#### What you need to do
Collect all lines containing the word "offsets" from the data.

** Opening Input data block **

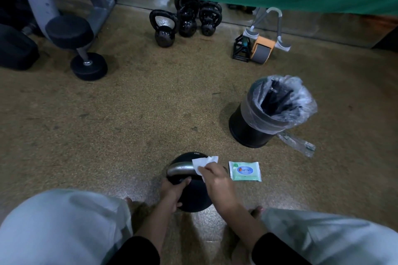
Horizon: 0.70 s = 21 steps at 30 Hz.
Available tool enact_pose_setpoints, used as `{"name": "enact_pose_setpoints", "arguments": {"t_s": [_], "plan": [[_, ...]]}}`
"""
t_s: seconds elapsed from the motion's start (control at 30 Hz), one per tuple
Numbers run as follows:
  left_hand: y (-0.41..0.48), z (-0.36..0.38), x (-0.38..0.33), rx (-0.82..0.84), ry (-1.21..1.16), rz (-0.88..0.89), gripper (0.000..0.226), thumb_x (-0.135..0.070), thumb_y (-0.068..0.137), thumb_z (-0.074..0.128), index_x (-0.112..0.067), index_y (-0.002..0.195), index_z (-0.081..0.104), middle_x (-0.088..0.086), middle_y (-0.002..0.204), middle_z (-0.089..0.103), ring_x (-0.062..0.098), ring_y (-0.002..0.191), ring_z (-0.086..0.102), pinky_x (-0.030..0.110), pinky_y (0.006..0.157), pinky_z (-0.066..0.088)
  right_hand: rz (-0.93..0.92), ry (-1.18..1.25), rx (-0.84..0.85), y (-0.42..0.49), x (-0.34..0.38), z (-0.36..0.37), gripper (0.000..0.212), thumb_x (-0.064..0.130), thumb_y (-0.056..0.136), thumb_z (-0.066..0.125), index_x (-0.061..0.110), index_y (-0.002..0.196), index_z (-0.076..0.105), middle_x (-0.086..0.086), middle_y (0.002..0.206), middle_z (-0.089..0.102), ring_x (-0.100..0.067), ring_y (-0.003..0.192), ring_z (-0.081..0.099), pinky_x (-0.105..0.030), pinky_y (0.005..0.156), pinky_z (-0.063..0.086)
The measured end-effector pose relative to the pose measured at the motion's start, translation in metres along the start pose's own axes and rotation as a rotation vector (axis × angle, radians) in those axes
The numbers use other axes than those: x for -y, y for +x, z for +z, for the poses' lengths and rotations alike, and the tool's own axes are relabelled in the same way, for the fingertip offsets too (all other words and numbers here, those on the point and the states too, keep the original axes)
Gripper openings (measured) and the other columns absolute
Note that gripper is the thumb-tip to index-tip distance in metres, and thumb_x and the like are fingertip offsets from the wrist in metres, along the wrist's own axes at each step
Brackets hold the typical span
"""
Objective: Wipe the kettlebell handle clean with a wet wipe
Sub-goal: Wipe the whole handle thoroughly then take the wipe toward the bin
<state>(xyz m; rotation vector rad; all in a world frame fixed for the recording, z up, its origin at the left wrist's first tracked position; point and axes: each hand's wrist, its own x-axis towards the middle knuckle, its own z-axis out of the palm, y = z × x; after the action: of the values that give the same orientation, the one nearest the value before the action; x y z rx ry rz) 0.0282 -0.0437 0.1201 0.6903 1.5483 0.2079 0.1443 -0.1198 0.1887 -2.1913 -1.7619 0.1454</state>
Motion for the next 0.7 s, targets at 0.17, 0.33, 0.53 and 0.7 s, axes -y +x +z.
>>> {"name": "enact_pose_setpoints", "arguments": {"t_s": [0.17, 0.33, 0.53, 0.7], "plan": [[0.003, -0.001, 0.003, 0.012, 0.005, 0.013, 0.063, -0.031, 0.075, 0.081, -0.015, 0.127, 0.05, 0.012, 0.125, 0.059, 0.034, 0.111, 0.054, 0.038, 0.064, 0.051, 0.055, 0.033, -0.104, 0.004, 0.001, -0.002, 0.027, 0.004, 0.067, 0.077, 0.018, 0.089, 0.069, 0.0, 0.083, 0.062, -0.019, 0.067, 0.062, -0.024, 0.053, 0.049], [0.004, 0.0, 0.004, 0.007, 0.008, 0.0, 0.06, -0.028, 0.076, 0.08, -0.014, 0.126, 0.051, 0.013, 0.124, 0.059, 0.035, 0.113, 0.054, 0.041, 0.069, 0.051, 0.024, 0.005, -0.061, -0.006, 0.011, 0.003, 0.033, 0.005, 0.055, 0.084, 0.021, 0.078, 0.066, 0.006, 0.076, 0.061, -0.011, 0.061, 0.061, -0.02, 0.045, 0.043], [0.006, 0.0, 0.003, 0.02, 0.003, 0.011, 0.06, -0.029, 0.075, 0.081, -0.017, 0.125, 0.05, 0.011, 0.122, 0.059, 0.035, 0.113, 0.054, 0.04, 0.067, 0.051, 0.059, 0.054, -0.102, -0.005, 0.008, 0.006, 0.02, 0.006, 0.068, 0.075, 0.017, 0.082, 0.067, 0.002, 0.079, 0.06, -0.014, 0.065, 0.061, -0.019, 0.052, 0.042], [0.008, 0.0, 0.005, 0.013, 0.015, 0.0, 0.061, -0.029, 0.075, 0.081, -0.014, 0.126, 0.052, 0.014, 0.125, 0.059, 0.036, 0.113, 0.054, 0.04, 0.065, 0.052, 0.062, 0.095, -0.062, -0.011, 0.011, 0.011, 0.016, 0.008, 0.073, 0.063, 0.016, 0.086, 0.066, 0.001, 0.082, 0.06, -0.015, 0.067, 0.062, -0.02, 0.055, 0.047]]}}
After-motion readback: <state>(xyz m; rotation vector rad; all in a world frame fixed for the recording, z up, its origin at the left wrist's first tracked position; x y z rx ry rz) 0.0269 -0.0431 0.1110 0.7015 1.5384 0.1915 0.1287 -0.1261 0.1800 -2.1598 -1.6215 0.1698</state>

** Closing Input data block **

#### Solution for this exercise
The numbers use other axes than those: x for -y, y for +x, z for +z, for the poses' lengths and rotations alike, and the tool's own axes are relabelled in the same way, for the fingertip offsets too (all other words and numbers here, those on the point and the states too, keep the original axes)
Note that gripper is the thumb-tip to index-tip distance in metres, and thumb_x and the like are fingertip offsets from the wrist in metres, along the wrist's own axes at each step

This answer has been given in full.